= What you are asked to do =
Reading the listing that follows, count the lines where "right" appears, and answer with only that count.

····················

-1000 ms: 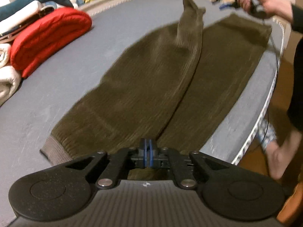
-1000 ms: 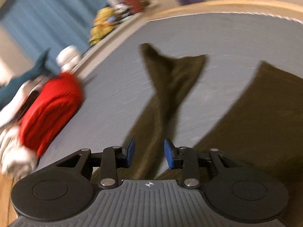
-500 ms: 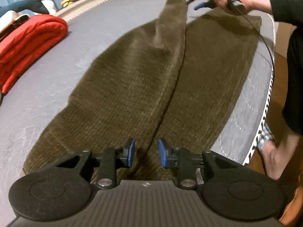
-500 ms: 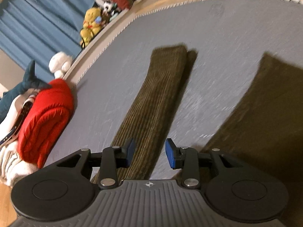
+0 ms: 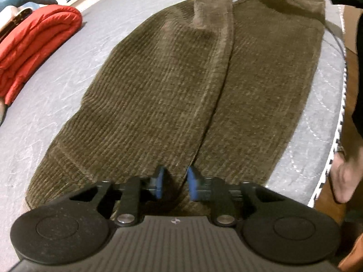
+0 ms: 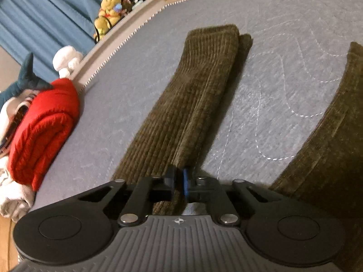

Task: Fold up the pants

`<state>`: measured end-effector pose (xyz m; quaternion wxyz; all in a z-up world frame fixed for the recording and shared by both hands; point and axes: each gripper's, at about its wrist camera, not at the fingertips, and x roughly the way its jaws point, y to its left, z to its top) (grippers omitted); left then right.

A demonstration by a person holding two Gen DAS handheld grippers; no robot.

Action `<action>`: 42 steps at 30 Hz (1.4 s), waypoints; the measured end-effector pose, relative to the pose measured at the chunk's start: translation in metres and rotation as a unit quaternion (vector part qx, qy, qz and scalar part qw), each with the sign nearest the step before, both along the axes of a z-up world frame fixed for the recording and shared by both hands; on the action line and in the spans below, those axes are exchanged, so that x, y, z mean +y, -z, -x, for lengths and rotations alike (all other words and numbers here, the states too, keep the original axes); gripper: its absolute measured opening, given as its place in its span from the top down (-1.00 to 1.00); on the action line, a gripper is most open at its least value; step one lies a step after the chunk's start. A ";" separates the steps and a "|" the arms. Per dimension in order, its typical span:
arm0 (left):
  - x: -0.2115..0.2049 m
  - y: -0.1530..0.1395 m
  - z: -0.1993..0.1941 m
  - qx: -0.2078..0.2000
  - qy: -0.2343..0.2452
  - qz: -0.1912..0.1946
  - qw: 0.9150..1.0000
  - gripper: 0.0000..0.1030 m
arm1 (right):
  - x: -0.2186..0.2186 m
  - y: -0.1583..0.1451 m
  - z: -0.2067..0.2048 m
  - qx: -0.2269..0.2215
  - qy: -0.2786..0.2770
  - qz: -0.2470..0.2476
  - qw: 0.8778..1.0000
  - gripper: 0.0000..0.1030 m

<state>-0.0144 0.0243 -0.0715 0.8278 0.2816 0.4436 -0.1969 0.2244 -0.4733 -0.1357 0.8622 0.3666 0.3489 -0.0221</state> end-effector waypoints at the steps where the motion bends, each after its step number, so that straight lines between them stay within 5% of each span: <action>1: 0.001 -0.001 0.000 0.000 -0.001 0.003 1.000 0.76 | -0.001 -0.007 0.003 -0.009 -0.003 0.008 1.000 0.93; 7: 0.012 -0.023 0.015 -0.033 0.006 0.026 0.999 0.95 | -0.007 -0.071 0.046 -0.056 -0.003 0.053 0.997 0.94; 14: 0.049 -0.053 0.059 -0.063 0.034 0.056 0.996 0.96 | -0.011 -0.123 0.165 -0.006 0.015 0.110 0.994 0.95; 19: 0.063 -0.055 0.075 -0.028 0.056 0.067 0.996 0.95 | -0.011 -0.090 0.218 0.077 -0.026 0.121 0.989 0.87; 22: 0.060 -0.066 0.076 -0.048 0.052 0.082 0.994 0.91 | -0.035 -0.067 0.227 0.103 0.007 0.085 0.991 0.76; 25: 0.058 -0.091 0.069 -0.077 0.034 0.126 0.988 0.90 | -0.073 -0.081 0.234 0.056 0.077 0.059 0.994 0.43; 29: 0.037 -0.119 0.052 -0.109 0.009 0.128 0.986 0.82 | -0.124 -0.093 0.238 0.016 0.161 0.049 0.986 0.38; 32: 0.009 -0.134 0.031 -0.130 -0.022 0.114 0.985 0.68 | -0.147 -0.079 0.231 0.015 0.171 0.028 0.985 0.33; 33: 0.005 -0.140 0.025 -0.141 -0.038 0.123 0.982 0.44 | -0.154 -0.069 0.227 0.023 0.171 0.013 0.985 0.33; 37: -0.012 -0.139 0.008 -0.165 -0.082 0.203 0.962 0.32 | -0.161 -0.035 0.220 0.068 0.179 -0.025 0.981 0.33; 42: -0.042 -0.116 -0.005 -0.144 -0.100 0.151 0.973 0.32 | -0.137 -0.036 0.200 0.077 0.149 0.005 0.986 0.34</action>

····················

= Answer to this problem =
2